◆ **Work to complete**: Report the lines of the material that carry the string "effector".

--------------------

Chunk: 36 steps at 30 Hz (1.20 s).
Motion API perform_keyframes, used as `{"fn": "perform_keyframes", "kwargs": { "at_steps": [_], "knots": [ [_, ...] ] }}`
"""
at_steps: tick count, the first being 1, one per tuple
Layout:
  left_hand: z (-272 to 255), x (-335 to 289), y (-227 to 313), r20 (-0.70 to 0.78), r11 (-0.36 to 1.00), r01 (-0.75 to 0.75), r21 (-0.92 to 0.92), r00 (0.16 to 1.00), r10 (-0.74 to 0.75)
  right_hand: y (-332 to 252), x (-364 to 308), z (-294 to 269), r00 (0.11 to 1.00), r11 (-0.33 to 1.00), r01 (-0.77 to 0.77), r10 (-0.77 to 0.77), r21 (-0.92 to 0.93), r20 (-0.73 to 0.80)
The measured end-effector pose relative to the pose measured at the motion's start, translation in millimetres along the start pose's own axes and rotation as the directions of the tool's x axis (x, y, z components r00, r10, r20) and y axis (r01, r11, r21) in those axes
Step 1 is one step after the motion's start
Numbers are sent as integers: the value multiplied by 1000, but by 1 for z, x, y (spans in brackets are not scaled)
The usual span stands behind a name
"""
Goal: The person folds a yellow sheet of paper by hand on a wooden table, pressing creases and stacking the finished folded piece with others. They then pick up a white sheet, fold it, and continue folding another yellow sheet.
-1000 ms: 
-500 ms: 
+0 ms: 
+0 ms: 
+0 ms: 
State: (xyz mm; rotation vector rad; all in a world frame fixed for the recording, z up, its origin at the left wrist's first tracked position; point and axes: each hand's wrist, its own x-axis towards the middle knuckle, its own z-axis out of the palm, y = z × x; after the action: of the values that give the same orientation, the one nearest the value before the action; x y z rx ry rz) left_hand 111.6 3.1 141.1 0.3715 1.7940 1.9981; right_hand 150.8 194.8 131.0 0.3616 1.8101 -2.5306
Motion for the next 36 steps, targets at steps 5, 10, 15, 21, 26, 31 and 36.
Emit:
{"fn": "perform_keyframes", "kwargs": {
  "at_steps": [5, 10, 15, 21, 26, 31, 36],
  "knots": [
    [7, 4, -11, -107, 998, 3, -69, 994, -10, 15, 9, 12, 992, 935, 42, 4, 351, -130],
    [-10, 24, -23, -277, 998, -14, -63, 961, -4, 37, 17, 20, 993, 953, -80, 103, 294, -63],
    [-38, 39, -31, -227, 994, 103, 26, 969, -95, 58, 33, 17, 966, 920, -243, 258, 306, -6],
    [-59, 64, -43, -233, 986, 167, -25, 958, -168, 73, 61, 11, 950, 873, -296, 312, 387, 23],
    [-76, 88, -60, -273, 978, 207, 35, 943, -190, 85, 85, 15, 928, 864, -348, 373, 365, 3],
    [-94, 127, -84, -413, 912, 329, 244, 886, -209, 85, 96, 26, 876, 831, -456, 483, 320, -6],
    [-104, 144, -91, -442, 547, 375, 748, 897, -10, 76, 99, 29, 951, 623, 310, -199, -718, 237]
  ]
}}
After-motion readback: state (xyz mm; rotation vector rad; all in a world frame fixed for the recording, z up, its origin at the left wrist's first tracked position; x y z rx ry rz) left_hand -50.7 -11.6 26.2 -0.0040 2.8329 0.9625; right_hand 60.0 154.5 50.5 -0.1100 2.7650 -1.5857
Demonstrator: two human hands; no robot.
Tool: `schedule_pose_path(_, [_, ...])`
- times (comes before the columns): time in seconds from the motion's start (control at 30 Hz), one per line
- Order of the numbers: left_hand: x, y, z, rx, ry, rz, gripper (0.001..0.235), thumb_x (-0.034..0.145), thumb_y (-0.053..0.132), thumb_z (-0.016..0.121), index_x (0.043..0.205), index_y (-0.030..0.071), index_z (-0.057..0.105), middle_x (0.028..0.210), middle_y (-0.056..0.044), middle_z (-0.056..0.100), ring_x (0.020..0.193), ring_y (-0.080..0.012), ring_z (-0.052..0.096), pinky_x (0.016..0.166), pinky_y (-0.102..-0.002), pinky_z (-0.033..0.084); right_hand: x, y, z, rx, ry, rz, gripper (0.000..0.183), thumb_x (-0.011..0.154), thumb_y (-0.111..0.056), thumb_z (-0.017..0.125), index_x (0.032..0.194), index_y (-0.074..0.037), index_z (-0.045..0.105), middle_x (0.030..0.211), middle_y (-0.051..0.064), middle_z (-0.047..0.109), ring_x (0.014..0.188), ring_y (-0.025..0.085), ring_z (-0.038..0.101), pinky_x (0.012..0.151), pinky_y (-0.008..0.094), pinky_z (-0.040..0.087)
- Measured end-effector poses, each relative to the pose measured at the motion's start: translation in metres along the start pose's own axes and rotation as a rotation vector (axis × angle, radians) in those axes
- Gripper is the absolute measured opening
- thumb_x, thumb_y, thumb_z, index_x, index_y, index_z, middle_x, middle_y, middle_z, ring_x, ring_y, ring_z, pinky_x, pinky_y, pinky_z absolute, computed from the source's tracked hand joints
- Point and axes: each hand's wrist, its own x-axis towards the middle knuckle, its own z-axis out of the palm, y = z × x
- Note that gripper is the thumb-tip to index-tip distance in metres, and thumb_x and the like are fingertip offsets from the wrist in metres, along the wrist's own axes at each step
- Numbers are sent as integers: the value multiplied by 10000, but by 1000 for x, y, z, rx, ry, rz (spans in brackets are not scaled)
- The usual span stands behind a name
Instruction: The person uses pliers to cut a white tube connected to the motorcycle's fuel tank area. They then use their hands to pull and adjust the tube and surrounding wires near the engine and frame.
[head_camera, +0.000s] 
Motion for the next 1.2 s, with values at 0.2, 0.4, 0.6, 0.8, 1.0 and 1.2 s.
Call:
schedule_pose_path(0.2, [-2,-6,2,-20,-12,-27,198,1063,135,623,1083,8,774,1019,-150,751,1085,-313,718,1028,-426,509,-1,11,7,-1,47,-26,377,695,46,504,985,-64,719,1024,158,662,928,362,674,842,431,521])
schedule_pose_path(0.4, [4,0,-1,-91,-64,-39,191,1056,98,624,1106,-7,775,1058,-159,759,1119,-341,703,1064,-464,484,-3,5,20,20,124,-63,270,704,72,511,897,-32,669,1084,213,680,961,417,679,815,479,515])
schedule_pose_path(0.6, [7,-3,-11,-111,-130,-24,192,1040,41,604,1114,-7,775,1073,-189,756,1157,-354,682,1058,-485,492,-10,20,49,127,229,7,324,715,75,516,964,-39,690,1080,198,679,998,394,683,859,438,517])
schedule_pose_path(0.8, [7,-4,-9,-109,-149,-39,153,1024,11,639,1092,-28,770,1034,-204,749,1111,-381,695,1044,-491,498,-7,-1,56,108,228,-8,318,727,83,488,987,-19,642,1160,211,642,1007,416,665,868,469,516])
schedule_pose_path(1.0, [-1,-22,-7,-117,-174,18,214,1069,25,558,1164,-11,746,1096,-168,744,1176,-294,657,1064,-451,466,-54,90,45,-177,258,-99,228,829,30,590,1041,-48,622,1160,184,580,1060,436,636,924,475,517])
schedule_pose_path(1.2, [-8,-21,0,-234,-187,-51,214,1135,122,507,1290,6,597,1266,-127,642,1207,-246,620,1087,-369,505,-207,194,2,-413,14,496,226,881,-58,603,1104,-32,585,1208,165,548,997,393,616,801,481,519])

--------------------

◆ **Solution for this task**:
The measured end-effector pose relative to the pose measured at the motion's start, translation in millimetres along the start pose's own axes and rotation as the directions of the tool's x axis (x, y, z components r00, r10, r20) and y axis (r01, r11, r21) in those axes
- Measured end-effector poses, each relative to the pose measured at the motion's start: translation in metres along the start pose's own axes and rotation as a rotation vector (axis × angle, radians) in those axes

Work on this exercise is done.